[Collection entries]
########################################
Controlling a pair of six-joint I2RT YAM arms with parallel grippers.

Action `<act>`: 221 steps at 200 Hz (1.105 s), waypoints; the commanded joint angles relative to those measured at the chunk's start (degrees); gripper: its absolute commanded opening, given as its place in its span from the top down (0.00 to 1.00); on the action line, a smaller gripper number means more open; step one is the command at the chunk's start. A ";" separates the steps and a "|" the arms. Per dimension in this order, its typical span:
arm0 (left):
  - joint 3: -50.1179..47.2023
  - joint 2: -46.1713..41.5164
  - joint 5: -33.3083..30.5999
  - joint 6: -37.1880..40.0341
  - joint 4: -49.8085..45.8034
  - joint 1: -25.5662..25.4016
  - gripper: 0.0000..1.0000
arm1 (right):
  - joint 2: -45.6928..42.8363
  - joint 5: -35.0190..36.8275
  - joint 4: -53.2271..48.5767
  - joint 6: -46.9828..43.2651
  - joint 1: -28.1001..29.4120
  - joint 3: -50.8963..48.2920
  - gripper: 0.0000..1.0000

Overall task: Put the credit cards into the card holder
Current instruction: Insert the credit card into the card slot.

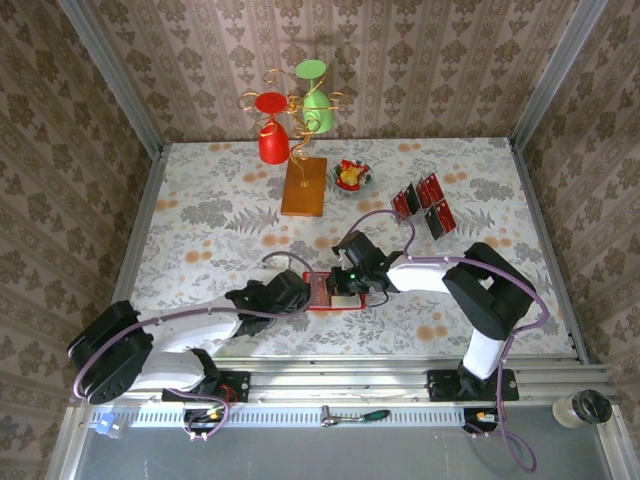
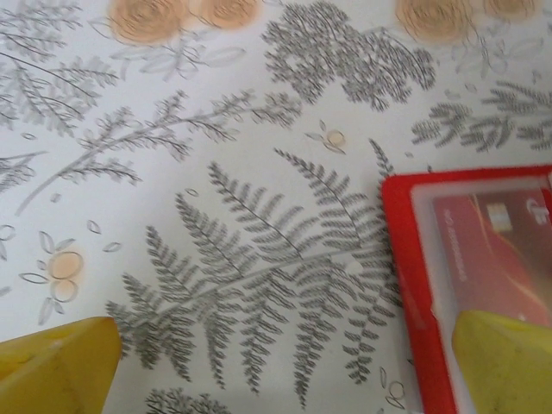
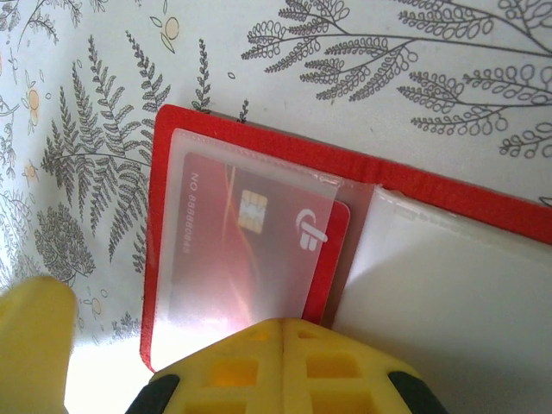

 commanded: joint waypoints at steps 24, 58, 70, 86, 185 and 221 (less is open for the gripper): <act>-1.14 -0.82 0.94 1.40 -2.14 2.04 0.00 | -4.57 1.86 -5.04 -1.42 0.47 1.52 1.00; -1.22 1.20 1.40 1.61 -0.96 2.09 0.00 | -4.01 2.50 -5.83 -2.09 0.42 1.47 1.00; -1.22 2.15 1.51 1.75 -0.45 2.22 0.00 | -3.56 2.47 -5.61 -2.07 0.43 1.50 1.00; -0.98 3.54 1.73 2.01 0.08 2.22 0.00 | -2.80 2.40 -5.48 -2.17 0.45 1.69 1.00; -0.79 7.01 1.95 2.80 1.54 2.39 0.00 | 0.87 2.06 -5.39 -2.62 0.47 2.84 1.00; -0.50 8.11 2.37 3.08 2.04 2.43 0.00 | 1.53 1.89 -5.65 -2.61 0.73 3.33 1.00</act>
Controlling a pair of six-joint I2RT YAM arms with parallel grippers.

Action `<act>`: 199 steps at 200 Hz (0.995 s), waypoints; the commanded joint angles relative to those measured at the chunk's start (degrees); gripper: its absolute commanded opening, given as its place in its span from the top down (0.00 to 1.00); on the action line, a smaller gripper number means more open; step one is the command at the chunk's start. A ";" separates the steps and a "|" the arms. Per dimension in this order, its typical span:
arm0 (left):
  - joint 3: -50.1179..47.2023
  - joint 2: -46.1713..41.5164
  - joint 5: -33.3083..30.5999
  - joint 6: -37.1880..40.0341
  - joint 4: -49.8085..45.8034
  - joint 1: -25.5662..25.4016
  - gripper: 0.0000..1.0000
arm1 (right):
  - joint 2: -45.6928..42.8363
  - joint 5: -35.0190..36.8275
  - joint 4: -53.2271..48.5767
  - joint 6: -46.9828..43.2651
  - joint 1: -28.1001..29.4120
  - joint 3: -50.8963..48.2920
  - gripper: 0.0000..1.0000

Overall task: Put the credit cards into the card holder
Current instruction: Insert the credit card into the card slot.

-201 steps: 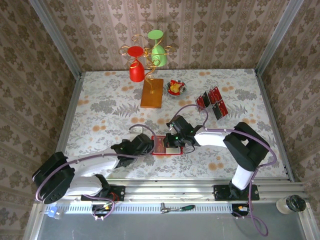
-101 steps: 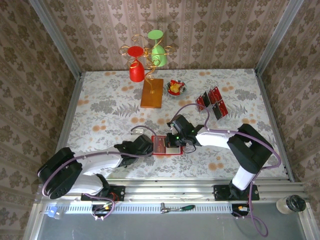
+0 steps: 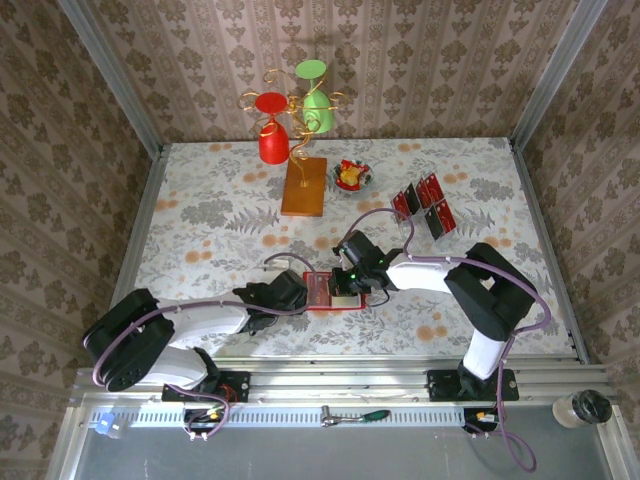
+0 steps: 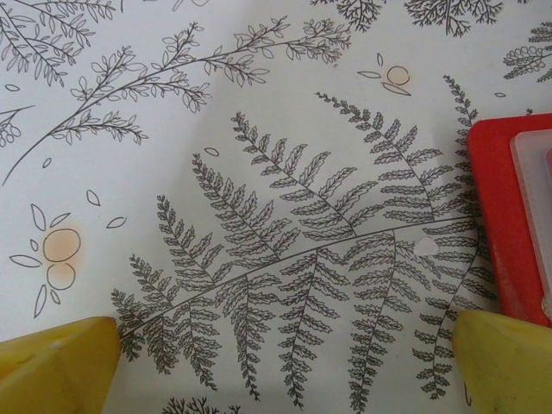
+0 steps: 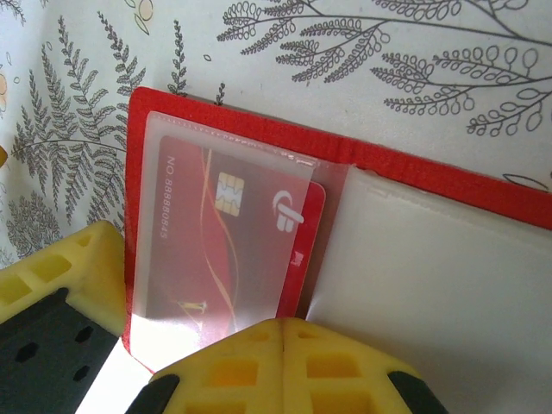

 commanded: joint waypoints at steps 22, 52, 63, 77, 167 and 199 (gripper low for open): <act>-0.04 1.42 0.97 1.16 0.99 0.47 0.00 | 2.06 0.29 -1.30 -0.80 0.87 2.20 1.00; -0.20 1.61 1.15 0.98 1.33 0.53 0.00 | 2.91 -0.10 -1.20 -0.59 1.24 2.90 1.00; -0.27 1.61 1.17 0.98 1.34 0.50 0.00 | 3.15 -0.06 -1.17 -0.61 1.36 3.04 1.00; -0.29 1.56 1.25 0.90 1.42 0.47 0.00 | 3.28 -0.23 -1.10 -0.53 1.36 3.29 1.00; -0.54 -5.92 -0.25 0.65 -3.22 1.68 0.00 | -4.81 1.30 -5.77 -1.65 -0.63 3.77 0.94; -0.33 -12.45 -0.15 0.73 -6.21 2.99 0.00 | -7.36 2.16 -7.27 -2.67 -2.72 2.94 0.87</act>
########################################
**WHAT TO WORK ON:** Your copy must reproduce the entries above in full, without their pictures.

**EXPECTED ANSWER:**
Controlling a pair of six-joint I2RT YAM arms with parallel grippers.

Action `<act>`: 221 steps at 200 Hz (1.105 s), waypoints; the commanded joint angles relative to those measured at the chunk's start (degrees); gripper: its absolute commanded opening, given as its place in its span from the top down (0.00 to 1.00); on the action line, a smaller gripper number means more open; step one is the command at the chunk's start. A ";" separates the steps and a "|" the arms. Per dimension in this order, its typical span:
arm0 (left):
  - joint 3: -50.1179..47.2023
  - joint 2: -46.1713..41.5164
  - joint 5: -33.3083..30.5999
  - joint 6: -37.1880..40.0341
  - joint 4: -49.8085..45.8034
  - joint 1: -25.5662..25.4016
  - gripper: 0.0000..1.0000
arm1 (right):
  - joint 2: -45.6928..42.8363
  - joint 5: -35.0190..36.8275
  - joint 4: -53.2271..48.5767
  - joint 6: -46.9828..43.2651
  - joint 1: -28.1001..29.4120
  - joint 3: -50.8963..48.2920
  - gripper: 0.0000..1.0000

Overall task: Put the credit cards into the card holder
Current instruction: Insert the credit card into the card slot.


 commanded: joint waypoints at steps 24, 58, 70, 86, 185 and 221 (less is open for the gripper): <act>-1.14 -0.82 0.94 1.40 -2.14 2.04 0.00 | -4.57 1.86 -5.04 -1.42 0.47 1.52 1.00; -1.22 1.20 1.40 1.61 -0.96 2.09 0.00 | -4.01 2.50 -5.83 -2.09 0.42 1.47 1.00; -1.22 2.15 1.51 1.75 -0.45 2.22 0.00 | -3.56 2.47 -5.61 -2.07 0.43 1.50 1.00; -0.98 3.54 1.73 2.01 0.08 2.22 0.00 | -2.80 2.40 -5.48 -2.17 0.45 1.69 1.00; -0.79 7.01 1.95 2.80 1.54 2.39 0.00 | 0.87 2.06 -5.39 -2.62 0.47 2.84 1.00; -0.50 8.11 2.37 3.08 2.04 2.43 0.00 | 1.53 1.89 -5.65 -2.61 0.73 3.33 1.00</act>
Controlling a pair of six-joint I2RT YAM arms with parallel grippers.

Action `<act>`: 199 steps at 200 Hz (0.995 s), waypoints; the commanded joint angles relative to those measured at the chunk's start (degrees); gripper: its absolute commanded opening, given as its place in its span from the top down (0.00 to 1.00); on the action line, a smaller gripper number means more open; step one is the command at the chunk's start. A ";" separates the steps and a "|" the arms. Per dimension in this order, its typical span:
arm0 (left):
  - joint 3: -50.1179..47.2023
  - joint 2: -46.1713..41.5164
  - joint 5: -33.3083..30.5999
  - joint 6: -37.1880..40.0341
  - joint 4: -49.8085..45.8034
  - joint 1: -25.5662..25.4016
  - gripper: 0.0000..1.0000
arm1 (right):
  - joint 2: -45.6928..42.8363
  - joint 5: -35.0190..36.8275
  - joint 4: -53.2271..48.5767
  - joint 6: -46.9828..43.2651
  - joint 1: -28.1001..29.4120
  - joint 3: -50.8963..48.2920
  - gripper: 0.0000..1.0000

Overall task: Put the credit cards into the card holder
Current instruction: Insert the credit card into the card slot.

-201 steps: 
-101 steps: 
+0 steps: 
+0 steps: 
+0 steps: 

 commanded: joint waypoints at steps 22, 52, 63, 77, 167 and 199 (gripper low for open): <act>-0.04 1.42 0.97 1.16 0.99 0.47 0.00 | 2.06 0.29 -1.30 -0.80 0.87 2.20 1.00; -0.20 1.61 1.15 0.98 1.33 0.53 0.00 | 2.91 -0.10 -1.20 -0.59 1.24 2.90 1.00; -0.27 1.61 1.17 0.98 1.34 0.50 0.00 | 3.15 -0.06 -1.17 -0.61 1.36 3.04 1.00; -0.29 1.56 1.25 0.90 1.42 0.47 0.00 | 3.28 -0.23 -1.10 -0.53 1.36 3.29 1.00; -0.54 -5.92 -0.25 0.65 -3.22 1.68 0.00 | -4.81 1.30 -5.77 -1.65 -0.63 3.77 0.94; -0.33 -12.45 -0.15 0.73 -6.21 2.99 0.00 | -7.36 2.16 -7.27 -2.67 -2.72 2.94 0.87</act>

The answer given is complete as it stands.